Tuesday, January 29, 2008

Updated Again: Martin Tankleff Massacres Entire Faculty and Student Body at Hofstra University

Okay, that's a very, very big exaggeration!

One of the biggest murder cases on Long Island in the last two decades was the brutal killing of Seymour and Arlene Tankleff in their Belle Terre home in 1988. Police immediately zeroed in on the Tankleff's 16-year old son Martin. He was convicted at trial in 1990. A useful summary of the case can be read in this Newsday article.

Recently, Martin Tankleff's conviction was overturned and he was released from prison. He is now currently attending classes at my alma mater, Hofstra University, as per this article in Newsday. The article mentions several students who are somewhat uneasy about having a person previously convicted of murder going to the same school as them.

One of the students frets "I think it's pretty unsafe if he's just here under no watch." With last year's Virginia Tech massacre in mind, one of the students interviewed by Newsday felt that Hofstra should have notified the student body that Tankleff would be attending their school.

Personally, I don't believe that Hofstra University had any obligation to notify its students about Tankleff. Lest we forget, his conviction was overturned. It's not a situation like a man who served time for rape was attending the university and there was a reasonable fear among female students that he might not be able to contain his urges if he came upon one of them in a dark, isolated part of the campus at night.
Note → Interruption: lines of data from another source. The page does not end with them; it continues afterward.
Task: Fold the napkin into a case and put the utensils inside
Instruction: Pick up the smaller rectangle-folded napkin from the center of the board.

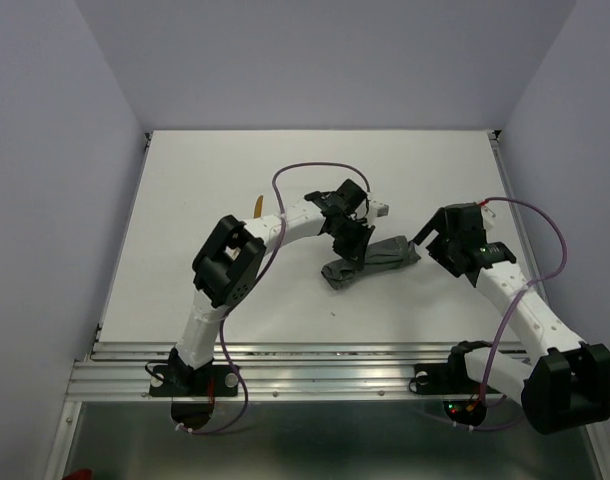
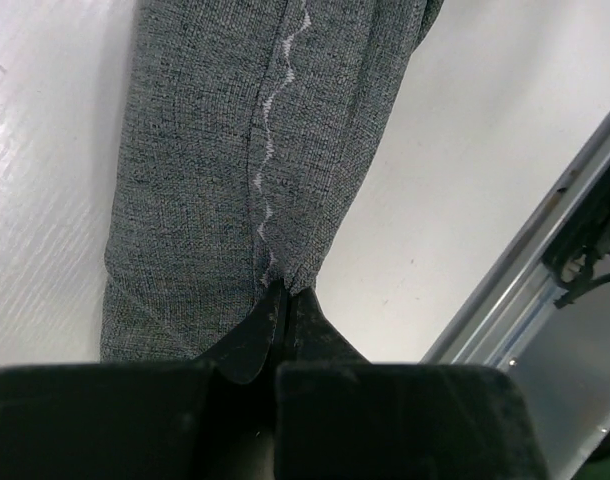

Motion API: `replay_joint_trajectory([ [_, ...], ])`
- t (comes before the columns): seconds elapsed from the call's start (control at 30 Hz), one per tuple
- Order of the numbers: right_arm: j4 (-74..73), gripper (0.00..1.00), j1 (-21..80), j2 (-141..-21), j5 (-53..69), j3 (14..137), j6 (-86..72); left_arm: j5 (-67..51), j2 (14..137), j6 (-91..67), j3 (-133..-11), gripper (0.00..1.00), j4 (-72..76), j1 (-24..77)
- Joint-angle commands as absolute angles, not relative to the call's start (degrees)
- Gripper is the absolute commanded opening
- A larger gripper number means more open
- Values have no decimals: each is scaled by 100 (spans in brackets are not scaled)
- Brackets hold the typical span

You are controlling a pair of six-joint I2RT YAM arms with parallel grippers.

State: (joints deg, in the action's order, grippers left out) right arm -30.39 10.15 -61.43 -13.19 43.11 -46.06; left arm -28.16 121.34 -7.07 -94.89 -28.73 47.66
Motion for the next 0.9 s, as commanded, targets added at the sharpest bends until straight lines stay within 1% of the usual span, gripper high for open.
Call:
replay_joint_trajectory([
  [0.0, -3058, 94, 984, -6003, -1433, 4324, -4641, -3708, 11953, -949, -9545, 0, -2654, 4641],
  [0.27, -3067, 94, 984, -5942, -1239, 4113, -4729, -4613, 11971, -1327, -9440, 0, -2303, 4395],
  [0.43, -3085, 95, 984, -5915, -1213, 4157, -4667, -5246, 11979, -1705, -9141, 0, -1864, 4184],
  [0.7, -3103, 95, 984, -5959, -1055, 4210, -4606, -6055, 11962, -2381, -8483, 0, -739, 3789],
  [0.87, -3111, 95, 984, -5950, -923, 4271, -4562, -6318, 12137, -2680, -8183, 0, -53, 3498],
])
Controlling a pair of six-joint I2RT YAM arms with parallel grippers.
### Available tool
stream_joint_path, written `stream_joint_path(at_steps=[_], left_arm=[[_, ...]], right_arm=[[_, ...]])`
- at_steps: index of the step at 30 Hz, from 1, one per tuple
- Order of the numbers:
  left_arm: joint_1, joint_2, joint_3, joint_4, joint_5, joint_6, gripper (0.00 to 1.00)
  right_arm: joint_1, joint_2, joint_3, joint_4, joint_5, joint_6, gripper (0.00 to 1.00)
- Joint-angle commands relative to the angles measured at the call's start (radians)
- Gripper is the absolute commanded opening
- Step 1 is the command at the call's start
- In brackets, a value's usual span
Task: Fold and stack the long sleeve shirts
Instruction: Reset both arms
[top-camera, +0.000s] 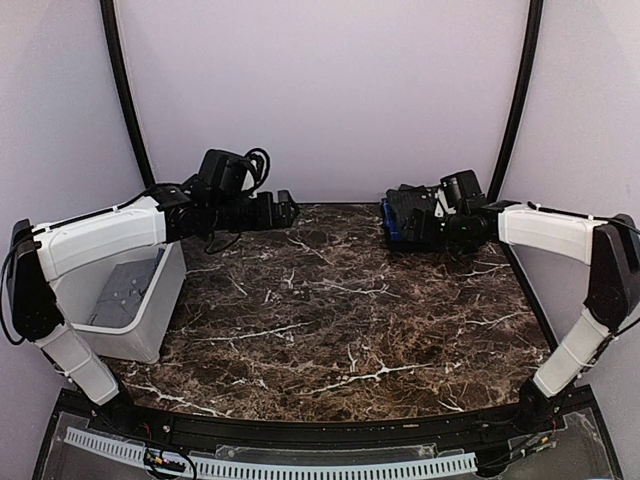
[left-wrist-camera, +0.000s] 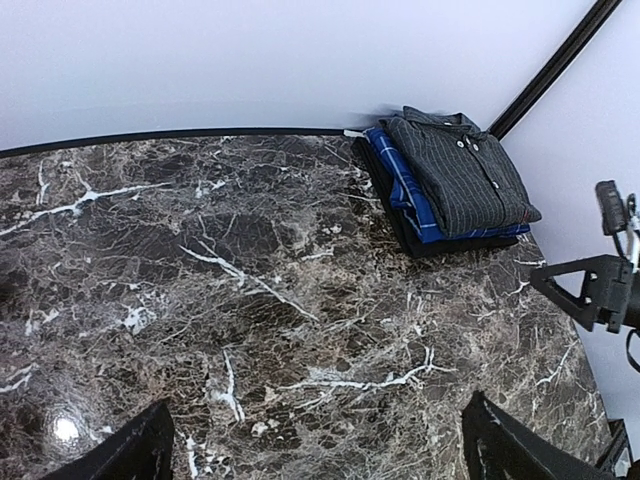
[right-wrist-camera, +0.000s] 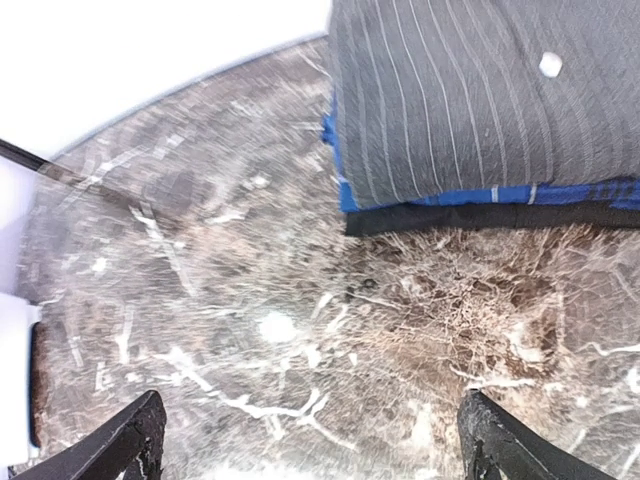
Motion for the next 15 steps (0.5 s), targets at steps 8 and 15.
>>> stream_joint_path(at_steps=[8,15], left_arm=[[0.004,-0.143,-0.103,0.043,-0.053,0.093,0.99],[0.004,-0.207,-0.165,0.077,-0.079,0.106,0.99]], right_arm=[[0.054,-0.438,-0.256,0.207,0.101,-0.12,0.99],[0.066,-0.66,-0.361,0.227,0.107,-0.186,0.99]])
To be honest, not having followed the case that closely, I couldn't tell you 100% either way whether Martin Tankleff is innocent or guilty of the murder of his parents. That being the case, his conviction was overturned, and I personally give Martin Tankleff the benefit of the doubt that he is innocent. I wish him well as he starts his life over again as a free man after some seventeen years in prison. Still, his professors might want to be careful and not grade his term papers too harshly!

UPDATE: A commenter to this post has brought to my attention the website martytankleff.org. Go check it out if this case is of interest to you.

SECOND UPDATE: Newsday has published a couple of letters to the editor today critical of its story on Tankleff taking classes at Hofstra and the reactions to it by some of the Hofstra students mentioned in the article.


tina FCD said...

I had heard about this and thought what a waste of his life, being in prison for something he didn't do. I don't think the students had to be notified at all.

Anonymous said...

Marty was a victim many times over. His parents were murdered, and then his nightmare was compounded by his being wrongly accused and convicted on the basis of a false confession coerced out of him by a detective found to have perjured himself in a previous murder case. In spite of all this, he never gave up and worked to achieve his freedom, coming out of it a remarkable human being. The kids at Hofstra can learn a lot from him and should be grateful to have him. Come on over and read all about it on www.MartyTankleff.org. You'll see what's up.

Tommykey said...

Thanks Doctor News. I will update a post with a link to the site.

Spanish Inquisitor said...

Tommy, you just his the main nerve on one of my pet peeves, but probably inadvertently.

Police immediately zeroed in on the Tankleff's adopted 16-year old son Martin.

Why it it when a child kills his parents, anyone else, or even picks his nose in public, the press always points out that the child is adopted? You don't see the paper referring to a child as naturally born when he does the same thing. Why point out that he's adopted? What does the legal proceeding that placed him with his parents years before have to do with his crime? When someone does something good, or gains positive notoriety, do we point out that he was adopted? No. Only when they do something like Martin Tankleff allegedly did.

When was the last time someone mentioned "adopted President Gerald Ford" or "Adopted First Lady Nancy Reagan", or how about "Adopted former Baltimore Pitcher Jim Palmer"?

This perpetuates negative stereotypes of adoptions, and makes it even harder for adopted children to feel good about themselves. It helps create a vicious cycle, where children with apparent low self esteem commit crimes or other negative acts, which are reported and read by adopted children whose own self-esteem is diminished as a result.

What we should be doing is noting that George Bush and Osama bin Laden were natural born children, when we report their crimes.

Ok. Rant off.

Tommykey said...

Hey SI!

Very good point. I can only guess that publicizing that a person accused of a crime was adopted is somehow seen as trying to paint a comprehensive picture of the person's background. There might be some subtle bias in the way people think in criminal cases that a defendant who was adopted might have issues that a biological child wouldn't. For example, in news reports of the time, Long Island's most famous serial killer, Joel Rifkin, it was pointed out a number of times that he was adopted. The inference seemed to be that knowing that he was adopted may have negatively impacted Rifkin enough to contribute to the factors that drove him to become a serial murderer of prostitutes.

You are right that it can create a stigma against people who were adopted. I will certainly be more careful in the future in the way I write about such situations. Thank you for sharing your thoughts on this!

Spanish Inquisitor said...

Sorry, Tommy, didn't mean to lay that all on you, but I've already written two letters to the editor on this, and spoken to the Editor, but I still see it time and again. Adoptees really do have enough problems dealing with the obvious side effects of adoption, without having their whole class stigmatized.

I didn't mean to hijack the post either.